Myanmar

When the military junta disbanded itself in February 2011, after half a century in power, Myanmar’s journalists hoped they would never again have to fear arrest or imprisonment for criticising the government or military. And the many reforms adopted in the ensuing years enabled Myanmar to rise 20 places in the World Press Freedom Index between 2013 and 2017. The coup d’état of 1 February 2021 brought that fragile progress to an abrupt end and set Myanmar’s journalists back ten years. They again face systematic arrest campaigns and censorship, and many will resign themselves to working clandestinely in order to be free to report what is happening and to evade the police.
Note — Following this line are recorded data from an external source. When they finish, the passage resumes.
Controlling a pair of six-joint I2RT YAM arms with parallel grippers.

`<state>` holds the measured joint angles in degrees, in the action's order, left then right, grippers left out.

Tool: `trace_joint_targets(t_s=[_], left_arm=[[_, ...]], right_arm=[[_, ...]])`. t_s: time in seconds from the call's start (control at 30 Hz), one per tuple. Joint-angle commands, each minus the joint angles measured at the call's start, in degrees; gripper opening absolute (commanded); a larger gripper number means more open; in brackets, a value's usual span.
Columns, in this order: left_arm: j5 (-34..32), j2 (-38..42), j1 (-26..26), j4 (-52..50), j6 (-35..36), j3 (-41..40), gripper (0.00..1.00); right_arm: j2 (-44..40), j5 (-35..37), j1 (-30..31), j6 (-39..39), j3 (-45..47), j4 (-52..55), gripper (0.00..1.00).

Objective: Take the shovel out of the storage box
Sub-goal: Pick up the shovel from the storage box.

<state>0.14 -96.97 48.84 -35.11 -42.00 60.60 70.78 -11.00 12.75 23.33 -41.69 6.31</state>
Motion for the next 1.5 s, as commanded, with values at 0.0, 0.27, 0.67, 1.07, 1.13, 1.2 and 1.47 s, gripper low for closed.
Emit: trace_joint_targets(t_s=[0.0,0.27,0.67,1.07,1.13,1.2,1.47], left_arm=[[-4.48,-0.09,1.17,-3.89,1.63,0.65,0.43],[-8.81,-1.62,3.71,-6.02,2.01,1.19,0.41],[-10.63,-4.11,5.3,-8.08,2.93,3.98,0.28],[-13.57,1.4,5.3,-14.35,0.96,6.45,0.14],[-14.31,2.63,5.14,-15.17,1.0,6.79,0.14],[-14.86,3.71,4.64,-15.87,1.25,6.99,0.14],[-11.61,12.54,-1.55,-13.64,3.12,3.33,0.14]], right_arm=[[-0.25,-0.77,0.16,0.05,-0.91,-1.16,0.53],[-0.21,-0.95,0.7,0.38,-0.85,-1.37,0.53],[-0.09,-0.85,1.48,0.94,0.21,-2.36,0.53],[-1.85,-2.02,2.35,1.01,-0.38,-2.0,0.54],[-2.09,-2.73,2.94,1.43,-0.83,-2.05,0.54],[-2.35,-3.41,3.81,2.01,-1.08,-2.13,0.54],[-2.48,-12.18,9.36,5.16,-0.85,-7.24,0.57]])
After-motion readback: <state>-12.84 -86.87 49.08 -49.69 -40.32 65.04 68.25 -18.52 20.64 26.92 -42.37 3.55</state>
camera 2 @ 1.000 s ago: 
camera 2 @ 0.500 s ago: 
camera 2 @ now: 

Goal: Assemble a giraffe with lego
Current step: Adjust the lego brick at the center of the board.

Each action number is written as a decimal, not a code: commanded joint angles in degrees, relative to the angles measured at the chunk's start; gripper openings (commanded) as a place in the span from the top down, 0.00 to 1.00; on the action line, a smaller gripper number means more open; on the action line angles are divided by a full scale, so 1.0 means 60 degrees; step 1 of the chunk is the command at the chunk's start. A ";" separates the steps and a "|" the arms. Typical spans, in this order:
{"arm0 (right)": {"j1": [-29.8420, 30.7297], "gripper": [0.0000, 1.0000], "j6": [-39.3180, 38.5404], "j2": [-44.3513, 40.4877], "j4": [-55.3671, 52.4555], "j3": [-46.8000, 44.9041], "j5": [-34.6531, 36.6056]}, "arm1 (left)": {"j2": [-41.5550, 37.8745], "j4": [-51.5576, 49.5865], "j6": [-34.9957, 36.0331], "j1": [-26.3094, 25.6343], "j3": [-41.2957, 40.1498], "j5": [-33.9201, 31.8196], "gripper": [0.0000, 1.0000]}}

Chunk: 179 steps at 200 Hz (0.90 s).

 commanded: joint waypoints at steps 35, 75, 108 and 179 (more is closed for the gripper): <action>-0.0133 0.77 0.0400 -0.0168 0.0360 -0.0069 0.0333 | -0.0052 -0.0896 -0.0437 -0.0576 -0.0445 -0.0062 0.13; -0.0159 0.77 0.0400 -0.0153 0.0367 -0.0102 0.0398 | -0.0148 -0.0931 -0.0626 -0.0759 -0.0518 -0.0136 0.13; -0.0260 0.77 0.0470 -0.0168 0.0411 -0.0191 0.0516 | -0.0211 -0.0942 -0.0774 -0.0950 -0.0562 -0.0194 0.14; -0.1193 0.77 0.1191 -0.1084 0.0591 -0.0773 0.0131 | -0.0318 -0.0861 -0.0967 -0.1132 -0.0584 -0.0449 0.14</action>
This coup was not a complete surprise inasmuch as the climate for press freedom had already been worsening again during the past three years. The biggest blow was the arrest in 2018 of two Reuters reporters who had been investigating a massacre of Rohingya civilians. They were finally pardoned after more than 500 days in prison, but their conviction on the basis of fabricated evidence and bogus criminal proceedings served as a warning to all journalists to think twice before attempting investigative reporting that could upset either the civilian government or “Tatmadaw,” as the armed forces are known. A number of media outlets – including Mawkun Magazine, news sites such as Myanmar Now, DVB and Mizzima, and BBC Burmese – had nonetheless been producing promising investigative journalism. Unfortunately, their audience was limited in size and, in general, the economic model of the privately-owned media was extremely fragile. Aside from its readiness to act in an arbitrary manner, in which they show little restraint, the military has a diabolically effective tool for intimidating or silencing journalists in the form of article 66 (d) of the Telecommunications Act, which criminalises online defamation and which can be used to imprison a journalist for three years if someone disputes what they have written.